What You Need to Know
-- By Becky Hand, Licensed & Registered Dietitian

If you spend any time looking at nutrition labels, you've probably noticed some intriguing ingredients in sweet foods that are touted as diet-friendly, sugar-free, or even low-carb. One ingredient, known as "sugar alcohol," is a special type of sugar replacement that is frequently found in soft drinks, gums, cookies, and sugar-free candy. Ever wonder what sugar alcohol is doing in these supposedly healthy foods? You're not alone!

What are Sugar Alcohols?
The term "sugar alcohol" is very misleading. Sugar alcohols get their name from their unique chemical structure, which resembles both sugar and alcohol. But they're neither sugars nor alcohols. In fact, sugar alcohols are a type of carbohydrate that sweetens foods, but with half the calories of sugar. There are several specific types of sugar alcohols (usually ending with the letters "-ol"). When reading a food label, the following ingredients are actually sugar alcohols:
  • Erythritol
  • Hydrogenated starch hydrolysates
  • Isomalt
  • Lactitol
  • Maltitol
  • Mannitol
  • Sorbitol
  • Xylitol
Look familiar? You'll find sugar alcohols in a wide variety of foods (gums, candies, ice creams, baked goods, and fruit spreads), health and beauty products (toothpastes, mouthwashes and breath mints), and even medicines (cough syrups, cough drops and throat lozenges). In the near future they may be found in pie fillings, cake frostings, canned fruit, beverages, yogurt and tabletop sweeteners.

Why Use Sugar Alcohols?
You may wonder why manufacturers would put sugar alcohols in foods and other products, or why people might seek them out. Here are a few reasons why consumers choose these products:
  • Fewer calories. Sugar alcohols contain fewer calories (0.2 to 3 calories per gram) than sugar (4 calories per gram) does, making them a diet-friendly choice for people who want to limit their caloric intake, but still enjoy sweet foods.
  • Safe for diabetics. Sugar alcohols are absorbed more slowly (and incompletely) by the body. Unlike regular sugar, they require little or no insulin for metabolism. *People with diabetes should consult their physician, dietitian or other health professional about incorporating sugar alcohols into their daily meal plans.
  • Better dental health. Sugar alcohols do not promote tooth decay since they are not metabolized by the bacteria that produce dental cavities.
  • Fewer drug interactions. Sugar alcohols do not react with the pharmacologic ingredients in medicines as much as sugar sometimes can.
  • Individual tastes. The different types of sugar alcohols vary in sweetness, from being about half as sweet to equally sweet as sugar.
In addition to consumer desires, sugar alcohols appeal to manufacturers too. Here's why:
  • Sugar alcohols do not lose their sweetness when heated.
  • Sugar alcohols do not absorb water like sugar does.

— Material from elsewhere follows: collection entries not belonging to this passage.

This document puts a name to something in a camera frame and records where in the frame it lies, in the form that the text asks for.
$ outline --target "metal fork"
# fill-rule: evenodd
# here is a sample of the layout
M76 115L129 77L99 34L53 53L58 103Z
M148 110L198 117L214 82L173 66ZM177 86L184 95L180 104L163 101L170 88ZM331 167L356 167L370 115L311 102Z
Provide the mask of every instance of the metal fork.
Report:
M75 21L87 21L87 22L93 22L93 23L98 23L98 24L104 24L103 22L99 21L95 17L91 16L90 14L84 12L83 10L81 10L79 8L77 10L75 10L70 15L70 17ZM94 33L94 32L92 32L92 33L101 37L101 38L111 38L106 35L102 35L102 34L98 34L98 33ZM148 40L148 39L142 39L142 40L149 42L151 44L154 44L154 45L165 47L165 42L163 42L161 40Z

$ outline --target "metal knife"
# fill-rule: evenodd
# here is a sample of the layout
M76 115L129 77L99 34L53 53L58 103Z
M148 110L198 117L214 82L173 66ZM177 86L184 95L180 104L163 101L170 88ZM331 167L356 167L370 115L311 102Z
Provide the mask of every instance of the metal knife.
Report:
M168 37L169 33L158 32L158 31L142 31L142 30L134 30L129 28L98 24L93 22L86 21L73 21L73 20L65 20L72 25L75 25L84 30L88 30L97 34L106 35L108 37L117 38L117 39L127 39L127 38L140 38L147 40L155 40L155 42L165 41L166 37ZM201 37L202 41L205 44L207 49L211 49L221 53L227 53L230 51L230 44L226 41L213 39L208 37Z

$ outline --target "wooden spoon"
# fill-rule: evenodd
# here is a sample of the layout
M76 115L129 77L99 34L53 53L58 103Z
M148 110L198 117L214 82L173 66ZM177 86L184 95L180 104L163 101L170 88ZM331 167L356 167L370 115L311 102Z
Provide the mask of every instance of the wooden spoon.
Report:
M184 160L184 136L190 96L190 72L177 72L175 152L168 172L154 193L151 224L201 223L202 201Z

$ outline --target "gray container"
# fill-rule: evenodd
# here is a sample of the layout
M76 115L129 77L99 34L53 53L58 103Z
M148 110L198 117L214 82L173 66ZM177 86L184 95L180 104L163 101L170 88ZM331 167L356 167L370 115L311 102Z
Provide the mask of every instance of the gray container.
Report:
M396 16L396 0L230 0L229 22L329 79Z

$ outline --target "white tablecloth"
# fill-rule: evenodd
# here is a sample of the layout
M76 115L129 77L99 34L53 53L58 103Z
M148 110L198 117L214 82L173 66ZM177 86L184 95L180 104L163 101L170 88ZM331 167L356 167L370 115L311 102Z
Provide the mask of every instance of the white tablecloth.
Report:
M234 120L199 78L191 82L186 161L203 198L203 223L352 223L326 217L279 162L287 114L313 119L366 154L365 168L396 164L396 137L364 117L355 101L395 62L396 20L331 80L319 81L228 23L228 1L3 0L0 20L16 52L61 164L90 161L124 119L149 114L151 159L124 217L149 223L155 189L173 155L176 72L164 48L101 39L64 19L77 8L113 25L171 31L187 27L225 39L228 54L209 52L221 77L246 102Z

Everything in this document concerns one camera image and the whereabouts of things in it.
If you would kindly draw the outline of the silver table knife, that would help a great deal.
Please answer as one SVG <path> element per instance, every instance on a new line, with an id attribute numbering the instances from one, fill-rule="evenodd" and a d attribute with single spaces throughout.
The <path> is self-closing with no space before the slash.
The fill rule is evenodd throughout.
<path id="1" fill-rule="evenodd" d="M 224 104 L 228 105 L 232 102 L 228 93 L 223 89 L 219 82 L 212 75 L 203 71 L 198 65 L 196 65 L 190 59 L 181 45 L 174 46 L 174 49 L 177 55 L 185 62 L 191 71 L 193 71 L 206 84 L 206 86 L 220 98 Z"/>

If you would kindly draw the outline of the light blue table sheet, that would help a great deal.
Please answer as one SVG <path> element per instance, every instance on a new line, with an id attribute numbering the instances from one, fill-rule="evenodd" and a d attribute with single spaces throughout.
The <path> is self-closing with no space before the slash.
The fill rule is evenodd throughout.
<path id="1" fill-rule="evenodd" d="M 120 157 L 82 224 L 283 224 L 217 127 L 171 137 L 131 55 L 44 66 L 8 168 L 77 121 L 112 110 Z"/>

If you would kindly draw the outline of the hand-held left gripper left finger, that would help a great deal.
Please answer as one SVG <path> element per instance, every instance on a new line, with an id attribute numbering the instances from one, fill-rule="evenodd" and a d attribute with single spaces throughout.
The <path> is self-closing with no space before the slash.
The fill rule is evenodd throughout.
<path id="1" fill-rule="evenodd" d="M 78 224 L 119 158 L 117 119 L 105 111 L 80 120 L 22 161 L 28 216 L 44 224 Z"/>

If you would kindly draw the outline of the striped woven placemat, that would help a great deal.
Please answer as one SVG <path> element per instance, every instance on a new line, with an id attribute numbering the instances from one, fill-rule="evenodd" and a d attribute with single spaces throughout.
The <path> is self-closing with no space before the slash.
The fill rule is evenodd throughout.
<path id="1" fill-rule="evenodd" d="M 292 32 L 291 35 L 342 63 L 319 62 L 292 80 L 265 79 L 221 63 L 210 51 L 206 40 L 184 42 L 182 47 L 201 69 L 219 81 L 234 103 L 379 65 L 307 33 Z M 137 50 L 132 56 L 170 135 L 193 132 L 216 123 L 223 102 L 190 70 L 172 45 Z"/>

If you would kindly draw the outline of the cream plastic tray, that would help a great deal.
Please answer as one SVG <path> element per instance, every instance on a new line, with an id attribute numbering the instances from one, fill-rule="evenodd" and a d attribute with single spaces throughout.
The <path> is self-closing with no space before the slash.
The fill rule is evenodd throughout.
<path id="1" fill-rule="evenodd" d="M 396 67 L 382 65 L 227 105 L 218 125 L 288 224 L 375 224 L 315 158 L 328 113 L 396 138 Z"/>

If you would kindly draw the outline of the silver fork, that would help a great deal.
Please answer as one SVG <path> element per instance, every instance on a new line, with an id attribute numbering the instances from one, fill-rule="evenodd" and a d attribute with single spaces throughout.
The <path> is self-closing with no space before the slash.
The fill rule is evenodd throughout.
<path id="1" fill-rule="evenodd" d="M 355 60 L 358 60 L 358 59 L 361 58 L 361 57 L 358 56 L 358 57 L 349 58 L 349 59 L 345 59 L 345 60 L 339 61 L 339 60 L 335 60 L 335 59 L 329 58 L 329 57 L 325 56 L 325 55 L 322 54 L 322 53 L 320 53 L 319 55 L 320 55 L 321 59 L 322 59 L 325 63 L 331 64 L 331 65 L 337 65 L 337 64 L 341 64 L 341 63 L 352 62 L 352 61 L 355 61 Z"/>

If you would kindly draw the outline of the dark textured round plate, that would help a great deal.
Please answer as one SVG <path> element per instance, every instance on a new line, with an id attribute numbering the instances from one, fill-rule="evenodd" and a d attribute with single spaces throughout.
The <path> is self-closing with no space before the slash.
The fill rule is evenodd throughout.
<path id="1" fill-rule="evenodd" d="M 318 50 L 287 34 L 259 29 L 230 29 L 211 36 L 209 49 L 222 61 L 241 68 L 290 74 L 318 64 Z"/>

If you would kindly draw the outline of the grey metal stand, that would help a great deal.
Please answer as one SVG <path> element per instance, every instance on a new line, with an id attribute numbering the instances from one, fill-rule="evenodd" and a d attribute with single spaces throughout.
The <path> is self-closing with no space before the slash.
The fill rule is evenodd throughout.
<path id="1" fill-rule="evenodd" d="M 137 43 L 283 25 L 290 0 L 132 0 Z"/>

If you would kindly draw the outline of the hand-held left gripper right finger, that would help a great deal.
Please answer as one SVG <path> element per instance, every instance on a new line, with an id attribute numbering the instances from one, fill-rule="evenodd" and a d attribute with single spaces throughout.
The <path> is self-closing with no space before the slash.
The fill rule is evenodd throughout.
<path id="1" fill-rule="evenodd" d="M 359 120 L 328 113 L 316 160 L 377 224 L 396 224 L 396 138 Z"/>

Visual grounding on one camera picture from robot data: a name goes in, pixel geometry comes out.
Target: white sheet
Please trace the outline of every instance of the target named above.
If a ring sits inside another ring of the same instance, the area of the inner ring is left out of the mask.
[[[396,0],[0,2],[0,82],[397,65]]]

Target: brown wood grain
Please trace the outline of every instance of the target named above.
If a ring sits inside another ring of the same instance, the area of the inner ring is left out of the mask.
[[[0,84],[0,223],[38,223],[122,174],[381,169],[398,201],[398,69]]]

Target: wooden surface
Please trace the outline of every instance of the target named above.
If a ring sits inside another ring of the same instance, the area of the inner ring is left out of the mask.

Therefore the surface of foods made with sugar alcohols won't become sticky as quickly as products made with sugar.
  • Molds and bacteria do not grow and multiply on sugar alcohols as well as they do on sugar.
  • They can use a combination of sugar alcohols, sugar and/or artificial sweeteners to give the most pleasant taste, appearance, and texture to a food product.
Are Sugar Alcohols Safe?
Sugar alcohols have been used for years. After careful review, scientists have concluded that they are safe for human consumption. In the United States, the Food and Drug Administration (FDA) classifies some sugar alcohols as Generally Recognized as Safe (GRAS) and others are approved as "food additives."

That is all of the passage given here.